Directions:
The response must contain every line below in which "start" appears.
─── Supplied material ───
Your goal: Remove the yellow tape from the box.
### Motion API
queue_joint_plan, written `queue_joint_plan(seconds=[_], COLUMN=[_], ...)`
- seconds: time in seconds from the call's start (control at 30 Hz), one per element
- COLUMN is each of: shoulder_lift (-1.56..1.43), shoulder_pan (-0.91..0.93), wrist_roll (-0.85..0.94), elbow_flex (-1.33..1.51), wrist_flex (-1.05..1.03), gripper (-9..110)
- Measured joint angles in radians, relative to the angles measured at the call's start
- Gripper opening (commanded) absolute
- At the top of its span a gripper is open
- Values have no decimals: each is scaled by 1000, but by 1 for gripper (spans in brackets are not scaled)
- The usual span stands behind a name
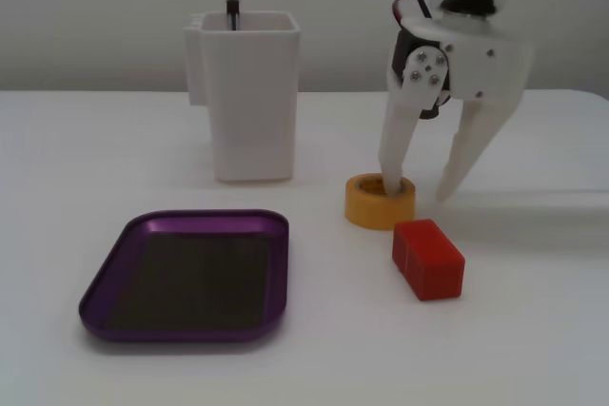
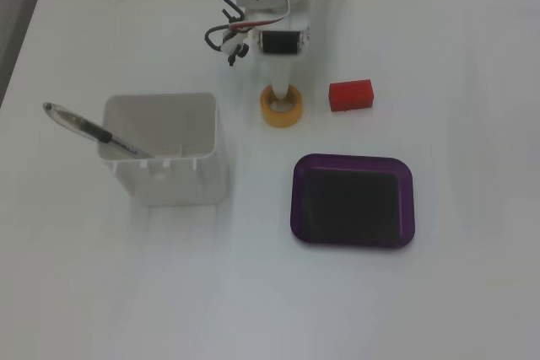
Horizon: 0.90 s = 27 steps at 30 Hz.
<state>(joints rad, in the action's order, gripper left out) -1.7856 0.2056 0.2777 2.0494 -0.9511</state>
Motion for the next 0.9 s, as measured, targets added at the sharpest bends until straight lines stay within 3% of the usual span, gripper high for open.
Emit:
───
Output:
- seconds: time in seconds from the call's start (control at 30 Hz), one per element
- Measured joint angles in radians, relative to the angles measured at the call's start

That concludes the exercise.